▸ **TASK OBJECTIVE**: Identify the lines in the data below that contain "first" and give only how many there are.

▸ **STORED DATA**:
Segment Open
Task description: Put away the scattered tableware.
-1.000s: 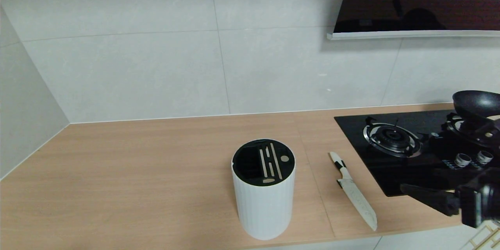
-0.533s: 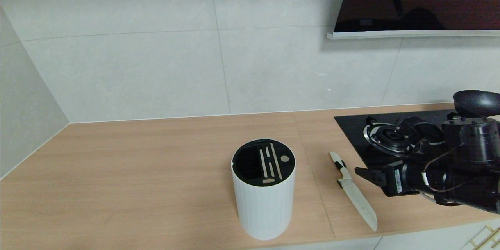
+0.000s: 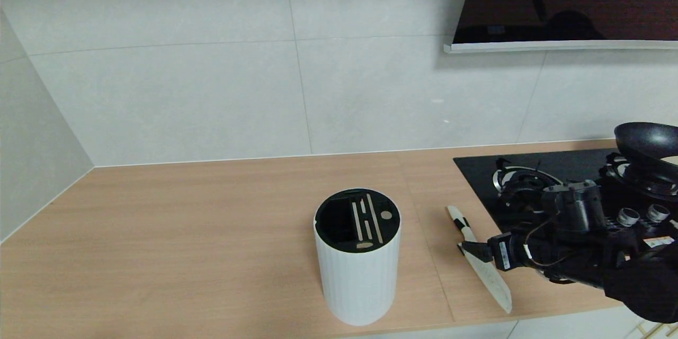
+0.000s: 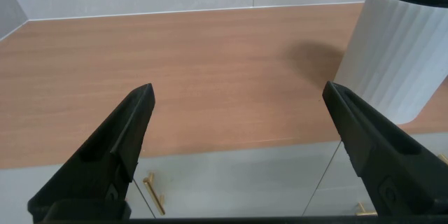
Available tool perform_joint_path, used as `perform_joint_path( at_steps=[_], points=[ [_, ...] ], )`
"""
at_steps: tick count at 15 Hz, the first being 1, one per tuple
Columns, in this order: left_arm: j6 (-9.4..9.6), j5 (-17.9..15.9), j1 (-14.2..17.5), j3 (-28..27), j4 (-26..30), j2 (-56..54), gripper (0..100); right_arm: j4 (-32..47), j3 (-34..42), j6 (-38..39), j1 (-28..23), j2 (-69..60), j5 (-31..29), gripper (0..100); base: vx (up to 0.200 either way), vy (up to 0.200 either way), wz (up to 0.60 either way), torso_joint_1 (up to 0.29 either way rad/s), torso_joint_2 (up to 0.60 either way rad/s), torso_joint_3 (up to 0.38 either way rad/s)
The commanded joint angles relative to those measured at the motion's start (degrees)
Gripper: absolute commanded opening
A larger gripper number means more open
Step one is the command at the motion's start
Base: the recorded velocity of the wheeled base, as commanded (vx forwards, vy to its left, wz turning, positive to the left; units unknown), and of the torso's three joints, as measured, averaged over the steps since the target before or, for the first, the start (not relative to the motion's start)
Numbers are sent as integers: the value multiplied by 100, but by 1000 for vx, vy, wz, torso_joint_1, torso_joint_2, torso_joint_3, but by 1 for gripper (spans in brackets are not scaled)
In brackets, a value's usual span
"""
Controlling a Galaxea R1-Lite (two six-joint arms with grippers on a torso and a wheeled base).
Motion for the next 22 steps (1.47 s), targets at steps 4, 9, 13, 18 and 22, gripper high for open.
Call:
perform_joint_path(
  at_steps=[4,9,13,18,22],
  points=[
    [-1,-2,0,1,-2,0,100,-617,-4,17,-6,1083,-182,100,0,0,0,0,0,0],
    [-1,-2,0,1,-2,0,100,-1136,-127,35,-15,1637,-508,100,0,0,0,0,0,0],
    [-1,-2,0,1,-2,0,100,-1400,-347,35,-23,1936,-771,100,0,0,0,0,0,0],
    [-1,-2,0,1,6,0,100,-1408,-505,43,-23,2050,-789,100,0,0,0,0,0,0],
    [-1,-2,0,1,-2,0,100,-1417,-558,52,-23,2173,-798,100,0,0,0,0,0,0]
  ],
)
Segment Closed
▸ **EXERCISE RESPONSE**: 2